Quase todos os conhecedores e apreciadores das artes teatrais, conhecem a imortal obra de Samuel Becket “À espera de Godot”. Sendo uma das peças fundamentais do século XX, com uma influência significativa nas gerações de dramaturgos seguintes, tem um enredo simples com uma mensagem de cariz simbólico-existencialista fácil de descrever: os personagens Estragon e Vladimir aguardam, durante toda a peça pela chegada de um tal Godot que, afinal, nunca chegará. O absurdo da espera, a fé ingénua e infundada numa salvação com a vinda desta desejada personagem, a apatia e acomodação em aguardar que a solução caia do céu presidem a toda a acção, até ao final trágico.
Tudo isto me ocorre a propósito do Estado. Existe, enraizada fortemente no povo português, a noção de que o Estado chegará sempre que algum indivíduo, grupo ou instituição estiver em perigo ou insatisfeita.
Quando uma empresa está prestes a fechar e centenas de pessoas estão perante um cenário de desemprego, chama-se o Estado; quando um banco, por culpa própria, está perto da insolvabilidade, chama-se o Estado; quando existe um ano com más condições climatéricas para a agricultura, chama-se o Estado; quando os combustíveis aumentam, as transportadoras chamam pelo Estado; os pilotos da TAP querem aumentos salariais (os seus salários médios já são superiores a 8500 euros!) e apelam/ pressionam o Estado. Isto para além do que o Estado assume, de forma contínua e estrutural: para além dos custos do seu próprio funcionamento, as pensões e as prestações sociais concedidas aqueles que entraram em condições de reforma ou caíram em situações de pobreza/ exclusão. Antes que seja apelidado de perigoso liberal, desde já alerto que, com este inventário, não pretendo valorizar negativamente todas estas responsabilidades (algumas delas legítimas) que o Estado assume. Apenas quero afirmar, sem rodeios, que isto não é sustentável e que um Estado com uma visão humanista não se pode converter em “Estado assistencialista”. Em bom português, assim não dá! Haverá um dia (que está mais próximo do que muitos julgam) em que, tal como Godot, o Estado não aparecerá. Motivo: falta de meios (leia-se dinheiro). E aí, sim, teremos uma situação dramática em termos sociais.

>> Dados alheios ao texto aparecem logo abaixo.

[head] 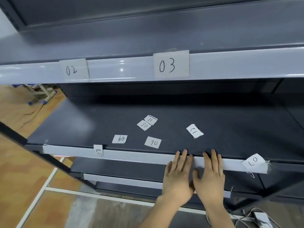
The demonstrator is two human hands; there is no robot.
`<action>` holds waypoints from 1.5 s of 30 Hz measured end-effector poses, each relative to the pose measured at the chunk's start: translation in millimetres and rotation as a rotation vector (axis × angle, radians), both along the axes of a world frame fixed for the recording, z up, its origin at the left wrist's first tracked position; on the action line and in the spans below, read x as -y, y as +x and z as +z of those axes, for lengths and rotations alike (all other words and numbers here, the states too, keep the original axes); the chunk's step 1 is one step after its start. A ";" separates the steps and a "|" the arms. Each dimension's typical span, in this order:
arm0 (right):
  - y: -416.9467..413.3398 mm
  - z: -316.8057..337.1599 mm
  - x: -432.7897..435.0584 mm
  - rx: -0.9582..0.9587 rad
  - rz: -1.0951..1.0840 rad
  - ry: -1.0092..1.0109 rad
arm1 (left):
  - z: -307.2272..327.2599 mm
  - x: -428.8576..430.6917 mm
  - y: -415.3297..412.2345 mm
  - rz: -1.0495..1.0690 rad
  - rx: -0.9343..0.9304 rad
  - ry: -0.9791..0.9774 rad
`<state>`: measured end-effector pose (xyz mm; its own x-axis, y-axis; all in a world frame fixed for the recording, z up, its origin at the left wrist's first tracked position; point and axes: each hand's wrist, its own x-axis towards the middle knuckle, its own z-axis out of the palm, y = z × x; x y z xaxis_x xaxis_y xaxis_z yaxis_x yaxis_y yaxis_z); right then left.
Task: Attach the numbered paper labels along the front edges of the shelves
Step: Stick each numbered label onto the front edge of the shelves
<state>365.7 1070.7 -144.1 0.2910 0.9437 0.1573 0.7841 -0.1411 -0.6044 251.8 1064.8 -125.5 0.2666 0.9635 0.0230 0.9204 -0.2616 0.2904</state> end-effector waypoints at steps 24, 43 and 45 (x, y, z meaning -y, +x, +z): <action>-174.9 39.5 -118.1 0.105 0.449 -0.046 | -4.0 -34.6 -173.6 0.320 0.447 0.266; -192.4 28.0 -104.5 0.229 0.375 0.130 | -17.2 -40.4 -206.3 0.230 0.424 0.296; -192.9 24.8 -97.9 0.272 0.375 0.110 | -19.2 -39.8 -206.9 0.219 0.437 0.296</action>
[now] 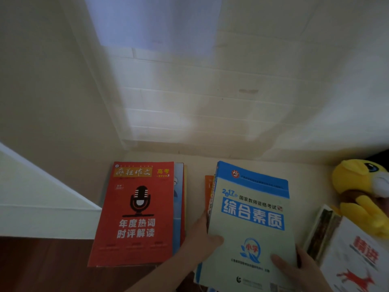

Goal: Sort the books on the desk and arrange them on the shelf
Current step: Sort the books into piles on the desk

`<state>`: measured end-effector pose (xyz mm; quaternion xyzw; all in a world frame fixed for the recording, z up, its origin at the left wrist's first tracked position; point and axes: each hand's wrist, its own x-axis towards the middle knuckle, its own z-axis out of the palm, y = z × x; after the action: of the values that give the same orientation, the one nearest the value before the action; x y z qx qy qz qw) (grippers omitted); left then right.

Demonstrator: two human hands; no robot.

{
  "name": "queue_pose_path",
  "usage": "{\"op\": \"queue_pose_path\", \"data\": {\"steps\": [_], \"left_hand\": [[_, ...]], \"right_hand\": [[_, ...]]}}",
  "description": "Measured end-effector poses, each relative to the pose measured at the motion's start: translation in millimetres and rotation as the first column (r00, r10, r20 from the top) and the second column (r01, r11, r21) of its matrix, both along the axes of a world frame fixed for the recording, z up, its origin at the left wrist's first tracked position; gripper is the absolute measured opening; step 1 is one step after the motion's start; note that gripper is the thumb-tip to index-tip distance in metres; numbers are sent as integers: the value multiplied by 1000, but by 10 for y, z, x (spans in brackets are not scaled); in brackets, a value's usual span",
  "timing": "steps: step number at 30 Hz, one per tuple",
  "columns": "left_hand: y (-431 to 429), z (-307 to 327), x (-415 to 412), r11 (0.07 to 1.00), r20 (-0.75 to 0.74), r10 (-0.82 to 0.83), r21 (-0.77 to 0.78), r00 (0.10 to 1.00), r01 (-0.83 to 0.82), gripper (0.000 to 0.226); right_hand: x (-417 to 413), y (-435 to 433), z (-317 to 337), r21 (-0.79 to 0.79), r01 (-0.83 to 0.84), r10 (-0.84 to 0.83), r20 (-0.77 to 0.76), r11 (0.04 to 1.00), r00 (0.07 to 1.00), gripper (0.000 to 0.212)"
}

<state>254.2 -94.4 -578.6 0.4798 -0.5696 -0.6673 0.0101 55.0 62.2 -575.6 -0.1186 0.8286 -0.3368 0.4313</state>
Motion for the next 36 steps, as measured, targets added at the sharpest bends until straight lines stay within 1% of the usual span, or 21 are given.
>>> {"op": "queue_pose_path", "data": {"steps": [2,4,6,8,11,14,19,21,23,24,26,27,28,29,30,31,32,33,34,35,36], "left_hand": [[38,4,-36,998,36,-42,-41,998,44,70],[97,62,-116,994,67,-72,-71,995,77,76],[169,125,-216,990,59,-123,-66,991,126,84],[230,202,-285,976,63,-193,-91,979,198,89],[272,291,-329,953,122,-217,-186,968,237,88],[268,300,-321,937,167,-221,-239,961,257,82],[143,50,-191,971,109,-175,-145,978,190,79],[144,-41,-117,974,117,-162,-139,980,178,81],[134,-64,-76,976,103,-161,-131,982,174,82],[109,-43,-93,979,93,-163,-109,982,172,81],[15,-53,-31,984,67,-123,-118,990,131,75],[-57,-76,27,986,49,-60,-156,997,67,69],[-149,-62,128,976,46,18,-216,999,-7,61],[-243,3,263,945,65,66,-325,996,-41,55],[-358,32,441,907,83,106,-417,991,-63,53],[-472,54,622,856,68,185,-501,980,-127,55],[-602,54,867,821,73,238,-548,969,-160,55],[-704,23,1106,808,86,283,-559,955,-189,52],[-792,-2,1242,825,122,321,-524,939,-214,46],[-842,-53,1396,849,185,330,-487,925,-206,45],[-861,-94,1500,867,280,332,-468,901,-174,54]], "right_hand": [[-10,23,25,20,-26,25,31,999,999,65],[-54,60,33,48,-48,47,35,998,998,95],[-100,112,27,74,-44,39,62,996,997,118],[-115,179,31,56,-68,61,129,996,990,130],[-102,210,61,3,-103,100,190,995,977,135],[-79,184,84,-7,-117,116,196,993,974,134],[-75,205,63,22,-114,108,197,993,975,128],[-82,182,52,31,-86,80,167,996,983,124],[-77,105,38,58,-61,52,141,996,989,115],[-77,79,32,54,-70,62,144,996,988,107],[-32,32,72,64,-55,46,138,996,989,86],[-31,32,75,86,-68,60,101,994,993,83],[-48,39,60,109,-82,83,0,991,997,91],[-60,29,44,154,-104,130,-171,983,977,106],[-37,5,66,168,-124,177,-350,978,920,110],[26,-68,136,114,-151,188,-503,982,844,109],[103,-173,222,19,-216,184,-601,976,777,103],[229,-298,328,-74,-329,207,-645,942,736,95],[391,-455,446,-165,-429,241,-628,888,740,84],[526,-598,467,-243,-470,278,-550,849,787,74],[677,-762,499,-305,-497,340,-445,812,828,68]]}}
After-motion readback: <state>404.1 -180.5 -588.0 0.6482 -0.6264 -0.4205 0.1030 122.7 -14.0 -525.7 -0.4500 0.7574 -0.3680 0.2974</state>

De facto, não podemos continuar a gastar como temos feito até aqui. Quando a produtividade e criação de riqueza não atingem patamares mínimos de crescimento, não se pode distribuir o que não existe, por muito que queiramos. Haverá solução? Seguramente muitas e variadas, apesar de dolorosas. Para começar, temos de impor limites às prestações sociais (plafonamentos) e impedir automatismos que permitam acumulações que, praticamente, são incentivos para muitas pessoas se manterem fora do mercado de trabalho. E as pessoas que recebem prestações sociais podem perfeitamente, assumir tarefas de apoio à comunidade (a crianças, idosos, às famílias em geral), através de juntas de freguesias, associações, IPSS’s e outras entidades públicas e privadas que, hoje, se esforçam com poucos meios para produzir mais e melhor. Depois há que rever o nosso modelo social. Será possível vivermos em média até aos 80 anos e reformarmo-nos todos aos 60 ou 65 anos? Na Alemanha, a idade acabou de ser aumentada para os 67 anos. Não será possível reduzir as centenas de milhões de euros de desperdício (confirmados em estudos independentes) do Serviço Nacional de Saúde? Haverá, seguramente, com modelos e gestão diferentes dos actuais. E o Estado tem mesmo de estar presente em tantas áreas da economia, suportando défices de exploração de centenas de milhões de euros (ver casos dos transportes e da televisão)? Ou preocupar-se tanto em influenciar as decisões estratégicas de grandes grupos empresariais, muitas das quais dificilmente podemos entender a racionalidade. Claro que não. Aliás, no seu papel de árbitro e regulador deverá, sim, criar condições para se invista e se crie riqueza.
Acredite, caro(a) leitor(a), que iremos passar os próximos cinco anos a discutir estas questões, como mais ou menos serenidade mas, no final, tudo sempre se resumirá ao seguinte: reformamos o Estado agora, ou mais tarde, quando nos vierem reformar à força?